◆ What you should do ◆
Copy out each line of the data that holds the word "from".

◆ Data excerpt ◆
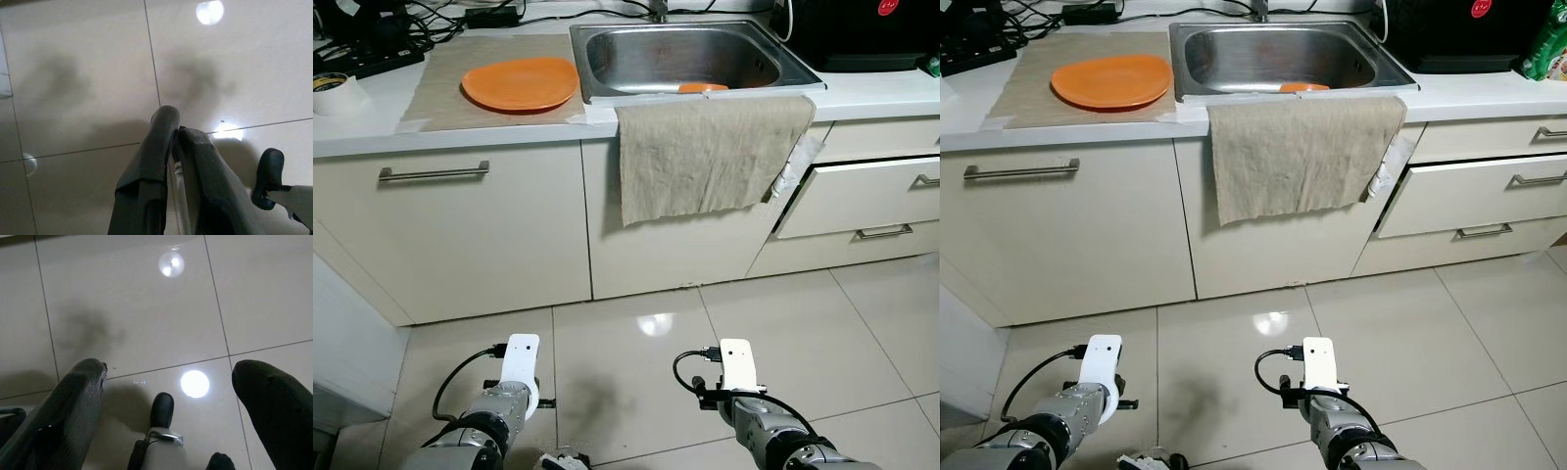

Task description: Kitchen organization

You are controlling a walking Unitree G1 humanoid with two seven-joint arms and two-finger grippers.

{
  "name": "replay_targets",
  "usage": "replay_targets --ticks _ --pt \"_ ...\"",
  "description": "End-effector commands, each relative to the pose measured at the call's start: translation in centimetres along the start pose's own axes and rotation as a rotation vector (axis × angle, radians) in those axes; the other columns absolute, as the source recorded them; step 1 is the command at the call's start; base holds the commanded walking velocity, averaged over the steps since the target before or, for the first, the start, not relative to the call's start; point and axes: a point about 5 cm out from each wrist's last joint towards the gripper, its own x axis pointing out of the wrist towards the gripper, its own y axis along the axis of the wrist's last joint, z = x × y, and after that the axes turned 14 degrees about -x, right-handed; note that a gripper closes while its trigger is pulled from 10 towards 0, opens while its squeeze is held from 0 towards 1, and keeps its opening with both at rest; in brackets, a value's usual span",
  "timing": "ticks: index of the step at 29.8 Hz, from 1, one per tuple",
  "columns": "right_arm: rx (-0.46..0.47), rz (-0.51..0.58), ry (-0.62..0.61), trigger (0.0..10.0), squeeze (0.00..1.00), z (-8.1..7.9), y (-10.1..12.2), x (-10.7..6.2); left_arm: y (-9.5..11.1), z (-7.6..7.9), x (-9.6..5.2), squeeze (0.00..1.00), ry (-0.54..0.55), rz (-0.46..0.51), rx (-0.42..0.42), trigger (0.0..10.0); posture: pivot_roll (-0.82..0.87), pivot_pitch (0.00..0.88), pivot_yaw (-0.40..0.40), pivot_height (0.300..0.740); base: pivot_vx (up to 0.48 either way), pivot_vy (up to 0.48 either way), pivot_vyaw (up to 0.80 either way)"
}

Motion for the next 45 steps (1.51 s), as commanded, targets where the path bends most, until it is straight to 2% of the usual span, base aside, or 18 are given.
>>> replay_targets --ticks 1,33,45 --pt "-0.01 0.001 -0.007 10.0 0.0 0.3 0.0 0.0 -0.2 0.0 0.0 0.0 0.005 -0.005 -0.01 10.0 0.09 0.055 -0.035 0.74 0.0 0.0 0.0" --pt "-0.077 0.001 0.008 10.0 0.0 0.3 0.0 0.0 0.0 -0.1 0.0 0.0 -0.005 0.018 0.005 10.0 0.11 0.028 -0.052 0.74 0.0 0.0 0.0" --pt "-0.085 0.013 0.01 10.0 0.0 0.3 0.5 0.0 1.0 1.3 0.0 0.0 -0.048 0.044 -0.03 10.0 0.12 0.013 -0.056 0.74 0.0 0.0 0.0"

◆ Answer for this exercise ◆
  "description": "End-effector commands, each relative to the pose measured at the call's start: translation in centimetres along the start pose's own axes and rotation as a rotation vector (axis × angle, radians) in those axes; the other columns absolute, as the source recorded them; step 1 is the command at the call's start; base holds the commanded walking velocity, averaged over the steps since the target before or, for the first, the start, not relative to the call's start; point and axes: a point about 5 cm out from each wrist's last joint towards the gripper, its own x axis pointing out of the wrist towards the gripper, its own y axis along the axis of the wrist's last joint, z = x × y, and after that the axes turned 14 degrees about -x, right-handed; note that a gripper closes while its trigger is pulled from 10 towards 0, opens while its squeeze is held from 0 towards 1, and keeps its opening with both at rest; in brackets, a value's usual span",
  "timing": "ticks: index of the step at 29.8 Hz, from 1, one per tuple",

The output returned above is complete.